--- Activity ---
The records below hold a stretch from the line with "right finger shown" through the line with "<point>165,42</point>"; return exactly those lines, ends included, and nothing more.
------------------------
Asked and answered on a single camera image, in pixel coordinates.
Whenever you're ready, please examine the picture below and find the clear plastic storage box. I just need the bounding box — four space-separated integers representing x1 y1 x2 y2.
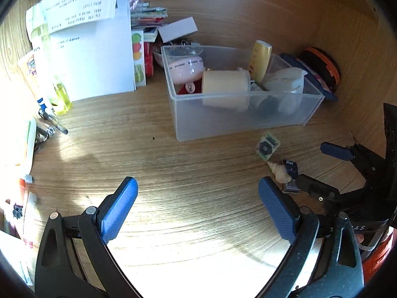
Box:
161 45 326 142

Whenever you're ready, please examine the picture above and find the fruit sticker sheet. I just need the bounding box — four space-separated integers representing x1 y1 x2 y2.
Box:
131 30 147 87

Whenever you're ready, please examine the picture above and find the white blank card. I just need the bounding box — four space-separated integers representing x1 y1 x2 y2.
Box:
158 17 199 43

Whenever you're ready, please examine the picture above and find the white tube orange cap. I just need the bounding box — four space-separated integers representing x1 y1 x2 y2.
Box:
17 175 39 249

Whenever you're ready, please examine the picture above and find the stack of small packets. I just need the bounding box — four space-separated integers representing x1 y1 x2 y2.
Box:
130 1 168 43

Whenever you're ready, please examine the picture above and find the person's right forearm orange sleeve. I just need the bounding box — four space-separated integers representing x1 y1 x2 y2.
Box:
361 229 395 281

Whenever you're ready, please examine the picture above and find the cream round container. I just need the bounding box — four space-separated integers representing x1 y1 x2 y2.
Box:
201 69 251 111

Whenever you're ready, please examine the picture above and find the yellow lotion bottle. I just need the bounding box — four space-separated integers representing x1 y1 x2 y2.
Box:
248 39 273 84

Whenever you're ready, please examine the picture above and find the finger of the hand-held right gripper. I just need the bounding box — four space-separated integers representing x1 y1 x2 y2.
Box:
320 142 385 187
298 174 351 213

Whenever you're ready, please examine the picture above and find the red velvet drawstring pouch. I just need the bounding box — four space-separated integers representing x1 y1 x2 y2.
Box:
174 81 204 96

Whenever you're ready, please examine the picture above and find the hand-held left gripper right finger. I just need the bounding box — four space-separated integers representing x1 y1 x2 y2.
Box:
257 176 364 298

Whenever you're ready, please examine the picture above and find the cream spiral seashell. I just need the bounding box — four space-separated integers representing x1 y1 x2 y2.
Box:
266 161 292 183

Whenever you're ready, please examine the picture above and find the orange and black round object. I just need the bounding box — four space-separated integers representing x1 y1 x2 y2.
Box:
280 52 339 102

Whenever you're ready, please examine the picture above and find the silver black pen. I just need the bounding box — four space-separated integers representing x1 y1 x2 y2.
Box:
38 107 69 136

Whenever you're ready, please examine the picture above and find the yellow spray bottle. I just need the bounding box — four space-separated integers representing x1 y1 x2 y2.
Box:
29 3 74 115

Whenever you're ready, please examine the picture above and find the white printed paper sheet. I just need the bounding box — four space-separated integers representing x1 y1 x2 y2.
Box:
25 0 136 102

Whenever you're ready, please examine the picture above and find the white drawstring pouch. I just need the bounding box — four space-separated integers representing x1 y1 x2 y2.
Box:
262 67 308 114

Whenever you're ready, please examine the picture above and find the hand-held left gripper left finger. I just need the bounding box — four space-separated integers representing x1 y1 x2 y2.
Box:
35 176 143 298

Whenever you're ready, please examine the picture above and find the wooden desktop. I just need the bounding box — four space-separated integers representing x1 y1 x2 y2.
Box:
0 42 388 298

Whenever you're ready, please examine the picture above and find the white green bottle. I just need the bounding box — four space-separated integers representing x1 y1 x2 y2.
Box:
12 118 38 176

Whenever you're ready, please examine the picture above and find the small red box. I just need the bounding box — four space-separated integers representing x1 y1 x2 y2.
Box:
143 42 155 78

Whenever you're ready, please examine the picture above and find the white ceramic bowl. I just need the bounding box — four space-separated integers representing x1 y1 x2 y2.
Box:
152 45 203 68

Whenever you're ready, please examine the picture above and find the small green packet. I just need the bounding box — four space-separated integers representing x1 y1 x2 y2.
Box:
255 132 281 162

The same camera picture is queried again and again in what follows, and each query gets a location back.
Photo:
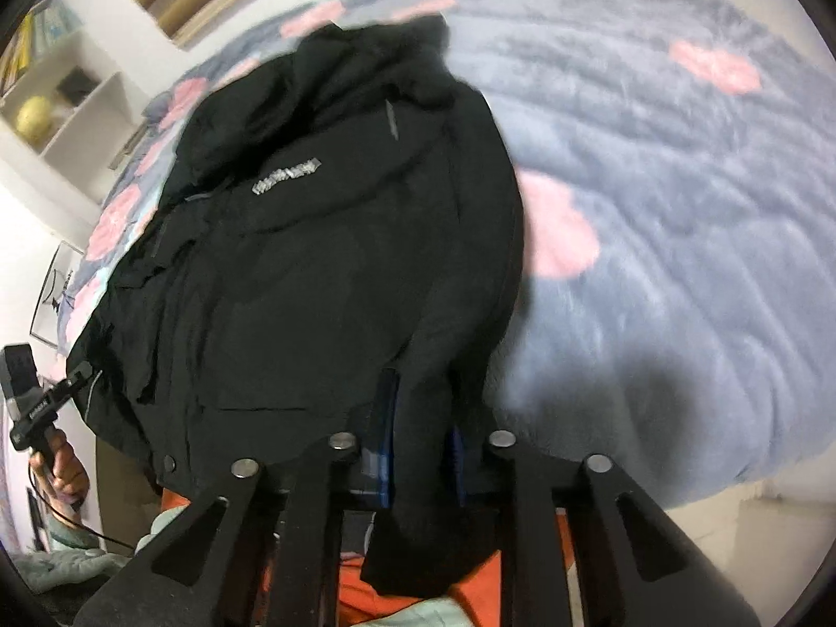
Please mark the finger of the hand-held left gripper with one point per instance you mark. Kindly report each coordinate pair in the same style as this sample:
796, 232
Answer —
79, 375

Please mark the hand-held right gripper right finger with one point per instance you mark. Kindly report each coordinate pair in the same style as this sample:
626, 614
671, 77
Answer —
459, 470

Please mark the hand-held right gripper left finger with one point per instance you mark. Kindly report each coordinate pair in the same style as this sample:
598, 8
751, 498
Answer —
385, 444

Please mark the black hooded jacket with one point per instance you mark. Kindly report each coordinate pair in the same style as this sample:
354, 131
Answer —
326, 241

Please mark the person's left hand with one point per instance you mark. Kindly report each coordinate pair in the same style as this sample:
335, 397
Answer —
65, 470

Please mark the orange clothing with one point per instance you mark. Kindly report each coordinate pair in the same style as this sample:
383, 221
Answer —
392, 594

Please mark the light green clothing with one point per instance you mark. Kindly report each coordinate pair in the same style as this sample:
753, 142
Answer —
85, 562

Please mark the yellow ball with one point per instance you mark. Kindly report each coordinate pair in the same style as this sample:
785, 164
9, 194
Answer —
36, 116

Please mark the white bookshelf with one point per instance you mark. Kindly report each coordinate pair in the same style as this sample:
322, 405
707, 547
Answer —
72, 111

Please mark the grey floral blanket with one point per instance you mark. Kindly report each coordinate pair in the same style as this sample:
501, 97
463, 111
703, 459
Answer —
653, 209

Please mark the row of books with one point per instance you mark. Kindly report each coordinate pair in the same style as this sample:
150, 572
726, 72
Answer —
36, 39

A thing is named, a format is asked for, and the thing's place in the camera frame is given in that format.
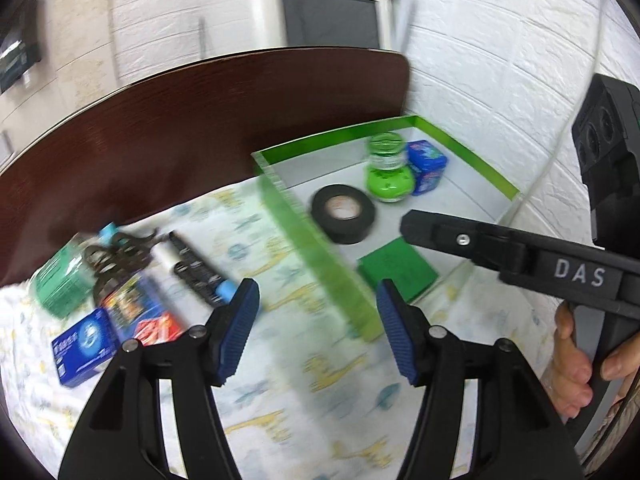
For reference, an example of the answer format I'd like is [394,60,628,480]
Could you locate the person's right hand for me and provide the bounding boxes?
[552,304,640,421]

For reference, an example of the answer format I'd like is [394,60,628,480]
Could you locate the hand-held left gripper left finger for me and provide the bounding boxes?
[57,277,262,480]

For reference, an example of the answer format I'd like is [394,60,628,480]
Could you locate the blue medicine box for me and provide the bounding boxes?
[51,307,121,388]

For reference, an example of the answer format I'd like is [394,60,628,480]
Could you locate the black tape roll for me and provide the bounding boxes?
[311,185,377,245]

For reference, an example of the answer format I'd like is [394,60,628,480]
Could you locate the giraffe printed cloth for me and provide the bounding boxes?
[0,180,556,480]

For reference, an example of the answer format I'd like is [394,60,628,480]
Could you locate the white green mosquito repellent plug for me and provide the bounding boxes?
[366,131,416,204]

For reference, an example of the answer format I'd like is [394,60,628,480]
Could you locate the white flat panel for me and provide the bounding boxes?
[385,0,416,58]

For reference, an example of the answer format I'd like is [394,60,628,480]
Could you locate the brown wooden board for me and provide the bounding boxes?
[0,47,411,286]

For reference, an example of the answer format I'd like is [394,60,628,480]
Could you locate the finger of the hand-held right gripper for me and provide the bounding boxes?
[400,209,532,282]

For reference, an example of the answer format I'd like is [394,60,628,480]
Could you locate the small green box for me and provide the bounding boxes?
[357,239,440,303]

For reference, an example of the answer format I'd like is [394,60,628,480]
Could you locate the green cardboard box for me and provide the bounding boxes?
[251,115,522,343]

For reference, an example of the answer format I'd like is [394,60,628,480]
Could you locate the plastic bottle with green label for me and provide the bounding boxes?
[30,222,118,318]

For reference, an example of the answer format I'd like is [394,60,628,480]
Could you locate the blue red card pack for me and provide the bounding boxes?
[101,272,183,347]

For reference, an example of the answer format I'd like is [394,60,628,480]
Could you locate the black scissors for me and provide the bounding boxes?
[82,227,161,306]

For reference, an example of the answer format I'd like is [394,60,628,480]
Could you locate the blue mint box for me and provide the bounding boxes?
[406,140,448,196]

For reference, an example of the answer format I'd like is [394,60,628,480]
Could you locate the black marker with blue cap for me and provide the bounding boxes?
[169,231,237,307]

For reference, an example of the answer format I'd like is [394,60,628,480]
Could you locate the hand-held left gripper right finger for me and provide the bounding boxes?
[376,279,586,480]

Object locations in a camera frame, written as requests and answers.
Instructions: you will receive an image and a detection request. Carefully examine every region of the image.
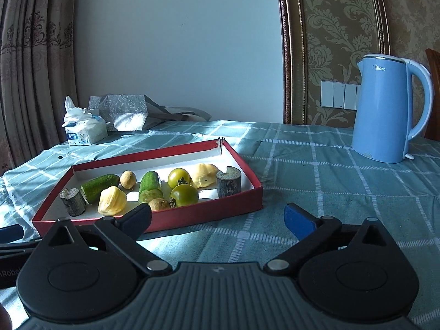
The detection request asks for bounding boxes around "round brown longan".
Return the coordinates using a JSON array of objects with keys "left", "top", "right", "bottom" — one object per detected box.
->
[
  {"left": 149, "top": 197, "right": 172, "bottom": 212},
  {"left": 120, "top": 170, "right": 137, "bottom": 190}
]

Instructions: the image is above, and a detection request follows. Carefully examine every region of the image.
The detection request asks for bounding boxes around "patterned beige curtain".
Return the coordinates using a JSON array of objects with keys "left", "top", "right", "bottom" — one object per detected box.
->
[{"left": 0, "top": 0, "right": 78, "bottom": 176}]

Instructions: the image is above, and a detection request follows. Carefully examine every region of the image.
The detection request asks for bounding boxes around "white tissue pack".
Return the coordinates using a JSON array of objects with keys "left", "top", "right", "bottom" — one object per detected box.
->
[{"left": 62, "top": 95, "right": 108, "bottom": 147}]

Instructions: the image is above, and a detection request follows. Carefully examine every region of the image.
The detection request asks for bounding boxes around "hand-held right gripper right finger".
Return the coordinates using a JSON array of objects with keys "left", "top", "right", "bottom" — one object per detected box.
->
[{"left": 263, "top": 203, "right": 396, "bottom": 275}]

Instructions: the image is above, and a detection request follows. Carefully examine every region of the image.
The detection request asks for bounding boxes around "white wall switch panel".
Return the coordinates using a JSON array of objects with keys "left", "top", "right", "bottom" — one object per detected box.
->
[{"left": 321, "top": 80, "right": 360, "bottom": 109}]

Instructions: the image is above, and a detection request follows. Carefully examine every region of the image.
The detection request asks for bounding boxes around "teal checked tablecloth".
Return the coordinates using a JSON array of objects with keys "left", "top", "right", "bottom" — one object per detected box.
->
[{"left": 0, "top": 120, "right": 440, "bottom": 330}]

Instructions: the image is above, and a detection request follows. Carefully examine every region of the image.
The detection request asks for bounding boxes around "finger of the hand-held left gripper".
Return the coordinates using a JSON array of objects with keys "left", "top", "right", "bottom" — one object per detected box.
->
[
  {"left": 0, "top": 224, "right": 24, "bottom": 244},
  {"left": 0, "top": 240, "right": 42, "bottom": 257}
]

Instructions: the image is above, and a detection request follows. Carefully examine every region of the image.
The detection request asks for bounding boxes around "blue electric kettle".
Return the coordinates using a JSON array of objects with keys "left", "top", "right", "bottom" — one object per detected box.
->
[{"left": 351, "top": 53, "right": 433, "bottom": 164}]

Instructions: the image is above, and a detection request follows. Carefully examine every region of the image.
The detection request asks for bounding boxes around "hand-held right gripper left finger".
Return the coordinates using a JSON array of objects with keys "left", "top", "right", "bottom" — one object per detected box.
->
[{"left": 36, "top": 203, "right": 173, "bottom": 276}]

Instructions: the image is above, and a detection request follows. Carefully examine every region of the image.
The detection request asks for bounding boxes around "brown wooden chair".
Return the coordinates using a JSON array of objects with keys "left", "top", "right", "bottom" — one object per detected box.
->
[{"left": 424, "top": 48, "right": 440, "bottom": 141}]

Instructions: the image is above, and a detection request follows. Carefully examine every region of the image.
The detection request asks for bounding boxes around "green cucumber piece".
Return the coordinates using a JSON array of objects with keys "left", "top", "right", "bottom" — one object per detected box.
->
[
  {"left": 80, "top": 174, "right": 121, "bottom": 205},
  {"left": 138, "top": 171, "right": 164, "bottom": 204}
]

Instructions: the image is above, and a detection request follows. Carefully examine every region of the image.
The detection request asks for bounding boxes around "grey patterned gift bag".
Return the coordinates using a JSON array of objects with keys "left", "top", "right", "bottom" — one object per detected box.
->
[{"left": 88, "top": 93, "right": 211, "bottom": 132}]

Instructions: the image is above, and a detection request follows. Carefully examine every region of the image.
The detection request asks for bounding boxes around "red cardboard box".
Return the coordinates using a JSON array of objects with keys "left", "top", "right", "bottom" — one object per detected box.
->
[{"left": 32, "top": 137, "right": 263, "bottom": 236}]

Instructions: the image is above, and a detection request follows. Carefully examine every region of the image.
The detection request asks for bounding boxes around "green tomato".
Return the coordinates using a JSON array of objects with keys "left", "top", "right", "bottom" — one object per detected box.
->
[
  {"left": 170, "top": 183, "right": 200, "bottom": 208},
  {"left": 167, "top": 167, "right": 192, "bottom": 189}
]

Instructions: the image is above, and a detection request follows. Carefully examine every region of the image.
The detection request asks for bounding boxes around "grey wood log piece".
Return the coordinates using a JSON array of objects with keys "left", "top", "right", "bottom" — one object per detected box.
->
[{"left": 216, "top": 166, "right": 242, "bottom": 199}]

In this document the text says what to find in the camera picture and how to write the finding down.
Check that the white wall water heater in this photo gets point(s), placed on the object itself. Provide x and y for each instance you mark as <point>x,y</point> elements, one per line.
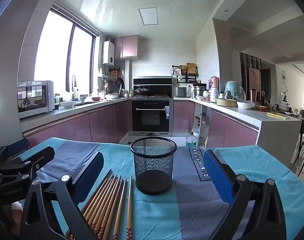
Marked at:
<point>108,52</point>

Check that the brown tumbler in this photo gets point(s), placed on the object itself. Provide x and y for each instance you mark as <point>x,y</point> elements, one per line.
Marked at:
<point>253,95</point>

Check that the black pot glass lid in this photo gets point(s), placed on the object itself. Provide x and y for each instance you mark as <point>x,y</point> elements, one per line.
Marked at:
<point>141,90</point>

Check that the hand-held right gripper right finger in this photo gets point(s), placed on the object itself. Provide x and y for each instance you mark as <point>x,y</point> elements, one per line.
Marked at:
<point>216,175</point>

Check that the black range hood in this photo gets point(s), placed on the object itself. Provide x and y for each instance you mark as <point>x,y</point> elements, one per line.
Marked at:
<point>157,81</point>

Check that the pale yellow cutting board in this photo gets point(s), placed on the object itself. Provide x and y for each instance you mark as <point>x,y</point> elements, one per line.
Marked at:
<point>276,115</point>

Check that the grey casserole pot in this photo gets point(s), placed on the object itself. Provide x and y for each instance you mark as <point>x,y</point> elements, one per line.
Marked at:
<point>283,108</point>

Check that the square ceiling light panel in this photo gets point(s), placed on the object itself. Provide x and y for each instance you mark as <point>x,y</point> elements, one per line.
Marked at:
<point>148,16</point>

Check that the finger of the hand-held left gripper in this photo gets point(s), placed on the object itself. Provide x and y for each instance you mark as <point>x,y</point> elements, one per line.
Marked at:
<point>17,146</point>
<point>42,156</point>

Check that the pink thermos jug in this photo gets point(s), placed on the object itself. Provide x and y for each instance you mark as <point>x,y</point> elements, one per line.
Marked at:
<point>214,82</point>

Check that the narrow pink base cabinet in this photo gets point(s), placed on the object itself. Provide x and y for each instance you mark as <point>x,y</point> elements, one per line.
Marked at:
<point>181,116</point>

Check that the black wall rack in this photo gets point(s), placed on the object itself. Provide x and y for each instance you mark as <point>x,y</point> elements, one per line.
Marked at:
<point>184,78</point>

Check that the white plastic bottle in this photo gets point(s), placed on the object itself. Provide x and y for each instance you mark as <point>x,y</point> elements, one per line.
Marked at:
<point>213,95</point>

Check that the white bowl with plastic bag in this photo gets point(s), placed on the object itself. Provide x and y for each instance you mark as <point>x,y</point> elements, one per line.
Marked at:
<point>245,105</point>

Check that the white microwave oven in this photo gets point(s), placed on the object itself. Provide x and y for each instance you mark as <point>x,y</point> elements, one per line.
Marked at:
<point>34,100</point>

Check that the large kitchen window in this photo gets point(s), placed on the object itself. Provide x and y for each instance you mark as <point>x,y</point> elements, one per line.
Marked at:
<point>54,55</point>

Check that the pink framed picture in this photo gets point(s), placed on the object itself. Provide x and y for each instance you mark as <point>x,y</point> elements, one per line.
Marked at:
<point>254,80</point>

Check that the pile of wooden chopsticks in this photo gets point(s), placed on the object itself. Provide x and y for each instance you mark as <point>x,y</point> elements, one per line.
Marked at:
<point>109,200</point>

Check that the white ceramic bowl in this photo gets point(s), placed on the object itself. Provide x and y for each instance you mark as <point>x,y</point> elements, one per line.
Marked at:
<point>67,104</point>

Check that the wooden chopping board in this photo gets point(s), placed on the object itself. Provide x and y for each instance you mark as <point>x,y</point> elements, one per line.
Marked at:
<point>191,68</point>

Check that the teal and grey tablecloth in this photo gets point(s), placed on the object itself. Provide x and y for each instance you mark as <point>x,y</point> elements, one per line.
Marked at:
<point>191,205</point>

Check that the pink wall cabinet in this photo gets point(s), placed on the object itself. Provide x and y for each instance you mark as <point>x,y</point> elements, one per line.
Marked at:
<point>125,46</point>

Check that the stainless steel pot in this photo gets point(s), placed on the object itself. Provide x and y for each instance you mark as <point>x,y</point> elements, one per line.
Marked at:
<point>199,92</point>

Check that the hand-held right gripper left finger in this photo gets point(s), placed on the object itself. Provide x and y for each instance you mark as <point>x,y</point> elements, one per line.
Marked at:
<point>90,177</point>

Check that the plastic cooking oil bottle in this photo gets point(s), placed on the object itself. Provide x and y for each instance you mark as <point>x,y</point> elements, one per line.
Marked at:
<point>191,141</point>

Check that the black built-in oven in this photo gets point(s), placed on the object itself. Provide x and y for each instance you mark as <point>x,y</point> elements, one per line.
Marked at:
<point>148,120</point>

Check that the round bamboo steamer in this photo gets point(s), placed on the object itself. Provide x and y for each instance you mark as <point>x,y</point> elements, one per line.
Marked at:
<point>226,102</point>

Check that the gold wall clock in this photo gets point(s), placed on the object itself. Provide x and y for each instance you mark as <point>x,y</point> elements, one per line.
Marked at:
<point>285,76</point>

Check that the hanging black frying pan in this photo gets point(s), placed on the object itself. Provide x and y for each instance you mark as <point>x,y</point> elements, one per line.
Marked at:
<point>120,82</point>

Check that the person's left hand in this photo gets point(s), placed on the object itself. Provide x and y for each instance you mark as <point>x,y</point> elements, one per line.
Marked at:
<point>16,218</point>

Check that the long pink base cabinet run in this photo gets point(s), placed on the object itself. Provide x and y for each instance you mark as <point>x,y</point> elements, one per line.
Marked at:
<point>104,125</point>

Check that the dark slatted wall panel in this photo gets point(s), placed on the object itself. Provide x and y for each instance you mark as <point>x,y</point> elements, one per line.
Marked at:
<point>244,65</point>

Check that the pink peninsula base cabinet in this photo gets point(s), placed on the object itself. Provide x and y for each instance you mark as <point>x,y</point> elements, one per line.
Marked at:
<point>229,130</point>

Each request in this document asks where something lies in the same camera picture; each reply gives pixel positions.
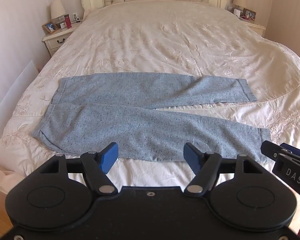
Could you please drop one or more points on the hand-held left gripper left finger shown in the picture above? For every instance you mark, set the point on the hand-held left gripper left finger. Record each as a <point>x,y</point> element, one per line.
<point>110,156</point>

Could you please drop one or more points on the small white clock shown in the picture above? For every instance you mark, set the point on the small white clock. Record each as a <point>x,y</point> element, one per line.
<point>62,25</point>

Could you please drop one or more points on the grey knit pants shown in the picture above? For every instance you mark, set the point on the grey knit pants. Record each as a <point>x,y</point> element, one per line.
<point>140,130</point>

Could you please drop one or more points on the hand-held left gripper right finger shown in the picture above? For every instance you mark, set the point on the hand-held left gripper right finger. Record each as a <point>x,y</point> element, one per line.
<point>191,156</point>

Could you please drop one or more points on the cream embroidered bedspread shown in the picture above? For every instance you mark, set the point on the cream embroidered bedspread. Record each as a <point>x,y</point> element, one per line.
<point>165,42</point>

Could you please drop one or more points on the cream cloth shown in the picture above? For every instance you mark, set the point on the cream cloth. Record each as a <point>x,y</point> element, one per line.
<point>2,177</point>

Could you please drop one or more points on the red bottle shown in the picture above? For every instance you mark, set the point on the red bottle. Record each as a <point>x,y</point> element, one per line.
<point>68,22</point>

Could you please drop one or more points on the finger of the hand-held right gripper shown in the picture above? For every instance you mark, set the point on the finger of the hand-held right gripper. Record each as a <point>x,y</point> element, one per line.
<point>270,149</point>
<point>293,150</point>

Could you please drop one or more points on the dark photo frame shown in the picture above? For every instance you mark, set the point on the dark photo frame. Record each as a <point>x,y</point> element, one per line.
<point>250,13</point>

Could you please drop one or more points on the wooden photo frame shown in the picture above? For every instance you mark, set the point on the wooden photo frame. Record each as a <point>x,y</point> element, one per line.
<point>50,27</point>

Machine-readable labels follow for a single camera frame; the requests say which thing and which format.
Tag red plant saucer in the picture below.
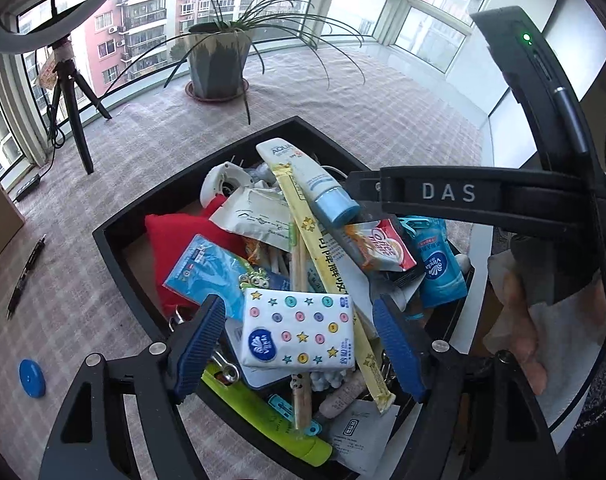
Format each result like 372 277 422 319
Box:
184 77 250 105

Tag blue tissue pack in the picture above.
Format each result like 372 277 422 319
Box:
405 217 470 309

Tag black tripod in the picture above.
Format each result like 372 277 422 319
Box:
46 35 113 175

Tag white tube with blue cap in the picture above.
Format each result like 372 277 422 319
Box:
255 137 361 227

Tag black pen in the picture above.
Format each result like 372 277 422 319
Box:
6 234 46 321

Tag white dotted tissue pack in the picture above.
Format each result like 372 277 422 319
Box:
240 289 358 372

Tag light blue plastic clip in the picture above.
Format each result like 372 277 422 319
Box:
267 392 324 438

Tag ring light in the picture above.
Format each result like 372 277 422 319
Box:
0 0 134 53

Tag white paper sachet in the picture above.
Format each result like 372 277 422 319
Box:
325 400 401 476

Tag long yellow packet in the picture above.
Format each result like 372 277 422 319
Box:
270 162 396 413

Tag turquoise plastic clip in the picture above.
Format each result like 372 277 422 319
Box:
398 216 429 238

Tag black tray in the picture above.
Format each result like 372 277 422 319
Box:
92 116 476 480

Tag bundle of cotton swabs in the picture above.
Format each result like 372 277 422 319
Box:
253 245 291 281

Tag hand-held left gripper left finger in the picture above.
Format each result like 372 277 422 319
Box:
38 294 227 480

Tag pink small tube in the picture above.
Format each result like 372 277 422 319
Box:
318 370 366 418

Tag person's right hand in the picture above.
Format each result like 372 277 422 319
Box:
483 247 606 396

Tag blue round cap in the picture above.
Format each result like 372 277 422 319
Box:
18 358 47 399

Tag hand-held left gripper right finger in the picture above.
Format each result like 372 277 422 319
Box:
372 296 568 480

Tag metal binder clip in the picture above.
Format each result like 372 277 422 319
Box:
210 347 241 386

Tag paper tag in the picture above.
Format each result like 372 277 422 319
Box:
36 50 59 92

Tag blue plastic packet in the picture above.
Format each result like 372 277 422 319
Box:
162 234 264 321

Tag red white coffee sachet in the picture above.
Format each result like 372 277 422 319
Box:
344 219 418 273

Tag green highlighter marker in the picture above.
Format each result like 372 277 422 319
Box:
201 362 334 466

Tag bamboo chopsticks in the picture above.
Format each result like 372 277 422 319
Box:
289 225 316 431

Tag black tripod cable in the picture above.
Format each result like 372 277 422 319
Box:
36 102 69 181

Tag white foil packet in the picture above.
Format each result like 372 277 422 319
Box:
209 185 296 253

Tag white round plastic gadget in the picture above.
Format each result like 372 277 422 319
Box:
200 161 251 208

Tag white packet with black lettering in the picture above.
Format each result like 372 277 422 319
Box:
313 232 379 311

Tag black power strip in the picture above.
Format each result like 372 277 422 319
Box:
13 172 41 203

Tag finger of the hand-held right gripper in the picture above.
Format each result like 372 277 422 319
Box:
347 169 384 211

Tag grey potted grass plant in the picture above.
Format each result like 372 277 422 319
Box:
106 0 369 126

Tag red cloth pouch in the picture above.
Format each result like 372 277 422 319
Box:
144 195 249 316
------------------------
--- Output ---
Could you please drop one or more points on the hand-held left gripper right finger shown in the picture above? For every instance you mark, set the point on the hand-held left gripper right finger. Record each as a <point>x,y</point> element, one per line.
<point>191,156</point>

Could you please drop one or more points on the cream embroidered bedspread shown in the picture above? For every instance you mark, set the point on the cream embroidered bedspread. Record each as a <point>x,y</point> element, one per line.
<point>165,42</point>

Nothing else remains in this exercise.